Yoshioka et al. Molecular phylogenetic position of the family Fungiidae (Cnidaria: Anthozoa) based on complete mitochondrial genome sequences. Galaxea, J Coral Reef Stud 26(1), 43–47 (2024).
Yoshioka et al. Extensive mitochondrial genomic analyses reveal dynamic gene order rearrangements in the class Octocorallia (Cnidaria: Anthozoa). Gene Rep 38, 102111 (2025).
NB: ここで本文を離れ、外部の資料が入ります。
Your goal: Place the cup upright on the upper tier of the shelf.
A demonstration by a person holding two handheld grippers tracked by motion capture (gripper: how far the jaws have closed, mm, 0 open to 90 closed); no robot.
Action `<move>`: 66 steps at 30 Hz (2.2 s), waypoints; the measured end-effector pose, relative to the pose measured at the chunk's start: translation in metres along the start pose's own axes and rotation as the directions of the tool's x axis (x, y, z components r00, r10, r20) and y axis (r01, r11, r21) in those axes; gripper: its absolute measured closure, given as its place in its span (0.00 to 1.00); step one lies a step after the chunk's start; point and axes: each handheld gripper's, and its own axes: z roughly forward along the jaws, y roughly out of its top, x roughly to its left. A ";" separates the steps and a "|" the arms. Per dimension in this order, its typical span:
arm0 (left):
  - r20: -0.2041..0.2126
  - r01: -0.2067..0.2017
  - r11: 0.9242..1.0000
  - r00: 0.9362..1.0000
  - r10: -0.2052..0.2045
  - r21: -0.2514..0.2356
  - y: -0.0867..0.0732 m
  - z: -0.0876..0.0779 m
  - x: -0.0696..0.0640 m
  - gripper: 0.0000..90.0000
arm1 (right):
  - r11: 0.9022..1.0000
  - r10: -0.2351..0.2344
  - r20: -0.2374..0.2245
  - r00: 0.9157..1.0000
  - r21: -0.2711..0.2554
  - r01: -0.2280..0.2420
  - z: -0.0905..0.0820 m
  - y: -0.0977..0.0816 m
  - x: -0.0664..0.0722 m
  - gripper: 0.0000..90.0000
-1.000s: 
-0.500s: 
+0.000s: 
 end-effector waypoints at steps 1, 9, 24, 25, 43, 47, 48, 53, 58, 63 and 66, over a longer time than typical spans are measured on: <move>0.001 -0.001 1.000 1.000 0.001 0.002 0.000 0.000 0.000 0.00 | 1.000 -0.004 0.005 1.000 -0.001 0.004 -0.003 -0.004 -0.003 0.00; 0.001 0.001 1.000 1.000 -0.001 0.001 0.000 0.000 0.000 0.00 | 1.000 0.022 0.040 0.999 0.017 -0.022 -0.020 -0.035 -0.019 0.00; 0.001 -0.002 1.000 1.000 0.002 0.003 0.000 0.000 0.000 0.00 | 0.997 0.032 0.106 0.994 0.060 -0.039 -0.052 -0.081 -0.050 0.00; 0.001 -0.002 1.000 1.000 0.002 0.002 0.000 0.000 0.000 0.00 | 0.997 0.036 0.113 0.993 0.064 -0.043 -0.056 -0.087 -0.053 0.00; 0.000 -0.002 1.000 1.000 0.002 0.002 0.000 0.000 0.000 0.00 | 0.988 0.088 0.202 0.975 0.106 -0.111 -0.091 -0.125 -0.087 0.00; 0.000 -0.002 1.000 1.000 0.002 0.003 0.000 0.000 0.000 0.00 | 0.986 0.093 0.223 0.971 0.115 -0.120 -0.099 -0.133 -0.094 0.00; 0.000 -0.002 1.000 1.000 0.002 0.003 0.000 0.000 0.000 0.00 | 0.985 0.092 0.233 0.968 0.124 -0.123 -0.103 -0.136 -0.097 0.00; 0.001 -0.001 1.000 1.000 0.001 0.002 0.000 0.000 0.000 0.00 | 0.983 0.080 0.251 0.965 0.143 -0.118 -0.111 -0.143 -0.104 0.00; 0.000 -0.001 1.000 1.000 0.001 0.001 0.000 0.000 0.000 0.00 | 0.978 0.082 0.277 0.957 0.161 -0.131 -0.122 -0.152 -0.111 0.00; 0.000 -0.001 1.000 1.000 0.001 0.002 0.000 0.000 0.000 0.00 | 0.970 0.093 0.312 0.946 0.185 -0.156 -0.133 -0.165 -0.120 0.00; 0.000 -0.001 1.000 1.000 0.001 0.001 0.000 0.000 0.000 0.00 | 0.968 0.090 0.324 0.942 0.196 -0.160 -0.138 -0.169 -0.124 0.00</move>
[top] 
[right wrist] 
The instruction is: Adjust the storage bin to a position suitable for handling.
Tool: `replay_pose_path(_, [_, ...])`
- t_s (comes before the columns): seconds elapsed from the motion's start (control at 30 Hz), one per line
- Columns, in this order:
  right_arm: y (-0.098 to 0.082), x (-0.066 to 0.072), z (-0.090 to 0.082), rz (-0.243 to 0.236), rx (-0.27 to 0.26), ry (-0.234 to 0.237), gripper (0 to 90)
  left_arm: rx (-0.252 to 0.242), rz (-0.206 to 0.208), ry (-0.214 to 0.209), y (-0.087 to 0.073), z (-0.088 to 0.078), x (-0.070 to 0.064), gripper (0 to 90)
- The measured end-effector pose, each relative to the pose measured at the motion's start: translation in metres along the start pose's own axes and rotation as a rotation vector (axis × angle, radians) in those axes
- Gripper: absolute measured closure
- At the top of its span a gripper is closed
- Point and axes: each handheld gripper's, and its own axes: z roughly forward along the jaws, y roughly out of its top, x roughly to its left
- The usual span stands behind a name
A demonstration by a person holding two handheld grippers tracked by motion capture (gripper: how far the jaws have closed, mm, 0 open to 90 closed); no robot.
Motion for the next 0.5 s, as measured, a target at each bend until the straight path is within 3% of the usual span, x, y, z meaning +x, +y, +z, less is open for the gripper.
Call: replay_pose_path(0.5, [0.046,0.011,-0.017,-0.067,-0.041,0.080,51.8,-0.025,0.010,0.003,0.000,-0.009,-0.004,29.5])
Yoshioka et al. Complete mitochondrial genomes of Palauastrea ramosa Yabe & Sugiyama, 1941 and Stylocoeniella guentheri (Bassett-Smith, 1890) reveal their molecular phylogenetic position. Galaxea, J Coral Reef Stud 27(1), 7–12 (2025).